I am often asked if a golf course gains or loses Top 50 points for tangential or peripheral attributes. “Does free wi-fi in the men’s locker room make a difference?” asks a housewife from Kansas City, Mo. “Do you deduct points for a greenkeeper who plays polka music at ear-splitting volumes in the maintenance shed?” asks a 28-handicapper, also from Kansas City.

To the first question, the answer is a resounding no. The presence or absence of clubhouse filigree has no bearing on the merits of an architect’s design or the quality of a course’s upkeep.

To the second question, the answer is also no.  The Top 50 algorithm adds points for boisterous greenkeepers.*  (Shyness and quietude, although desirable in a librarian, are red flags when you’re hiring a course superintendent. It’s the mousy guy who is out at dawn, spreading fertilizer in the rough and mowing greens until they’re unputtable.)

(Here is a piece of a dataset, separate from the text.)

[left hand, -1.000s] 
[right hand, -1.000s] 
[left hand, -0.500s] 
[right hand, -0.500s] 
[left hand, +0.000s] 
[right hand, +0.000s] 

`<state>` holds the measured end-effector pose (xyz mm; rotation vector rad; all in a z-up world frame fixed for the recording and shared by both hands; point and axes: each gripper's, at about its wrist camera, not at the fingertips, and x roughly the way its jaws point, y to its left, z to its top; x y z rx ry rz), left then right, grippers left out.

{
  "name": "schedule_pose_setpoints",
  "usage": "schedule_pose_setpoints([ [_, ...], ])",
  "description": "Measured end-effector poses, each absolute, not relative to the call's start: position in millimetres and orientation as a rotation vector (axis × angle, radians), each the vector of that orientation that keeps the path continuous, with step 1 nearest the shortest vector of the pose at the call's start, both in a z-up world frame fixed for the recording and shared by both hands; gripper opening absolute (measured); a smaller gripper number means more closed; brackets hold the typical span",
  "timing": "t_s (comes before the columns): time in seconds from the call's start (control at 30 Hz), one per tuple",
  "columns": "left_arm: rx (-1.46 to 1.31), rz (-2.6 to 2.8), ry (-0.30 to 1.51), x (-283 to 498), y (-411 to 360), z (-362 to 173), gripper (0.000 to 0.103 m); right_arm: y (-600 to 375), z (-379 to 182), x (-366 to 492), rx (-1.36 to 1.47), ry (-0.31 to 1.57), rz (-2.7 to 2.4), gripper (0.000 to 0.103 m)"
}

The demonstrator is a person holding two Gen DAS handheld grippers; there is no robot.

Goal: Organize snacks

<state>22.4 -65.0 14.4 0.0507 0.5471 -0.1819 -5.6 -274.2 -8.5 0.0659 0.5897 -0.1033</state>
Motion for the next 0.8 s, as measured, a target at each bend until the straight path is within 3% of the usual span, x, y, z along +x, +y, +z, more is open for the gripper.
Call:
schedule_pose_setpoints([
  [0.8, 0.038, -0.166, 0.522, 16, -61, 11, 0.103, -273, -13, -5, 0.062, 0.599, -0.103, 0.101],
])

*I use the term “greenkeeper” because that’s what the first greenkeeper, Old Tom Morris, called himself. He was “the keeper of the [town] green” at Prestwick, Scotland, and later at St. Andrews, in addition to his golf professional duties. Modern-day pedants insist that the term is “greenskeeper” because there are nine or more greens on a golf course. I, for one, am not going to lose a minute’s sleep over the distinction.

To the larger question, I reply: “Hell, yes!” A course ranking system is only as good as the data fed into it, and my Top 50 taps into more data streams than the other six major surveys combined. Do the Golf Digest raters count the ball washers on a course? No, they simply assume that there will be one on every hole. Do Golfweek’s experts make a distinction between curbed and curbless cart paths? I think not. And when these self-styled critics attempt to factor in the intangibles, they invariably get it wrong. Golf Magazine’s raters, for instance, will not give Top 100 status to a course that offers an aqua range.

Chantilly Aqua Range

Safety is paramount at the Dolce Chantilly Golf Club, north of Paris.

How do you account for such obstinacy? Personally, I fell in love with aqua ranges during my “Mats Only” period, when I spent a lot of time working on my golf game. Contrary to what my swing gurus told me — that hitting hundreds of floaters into a pond would train me to hit balls into water hazards during actual rounds — I found that the aqua range desensitized me to the distant plunk or sploosh of a ball landing in water.  Over time, I lost my fear of water hazards and lowered my handicap by nine or ten strokes.

My favorite aqua ranges? I’d give the nod to the tree-lined water range at the Dolce Chantilly Golf Club and Hotel, just north of Paris, France. Second place goes to the Chung Shan Hot Spring Golf Club in Guangdong Province, China, where the surrounding mountains look so fetching in the reflected waters of the club’s target pond. (After a good practice session, hundreds of floater balls bob like corks in the murky water — a sight as beautiful as any algal bloom.)

P.S. Assuming that we can get the possum out of the basement without calling an exterminator, the new Top 50 list will be posted on Tuesday, Feb. 9.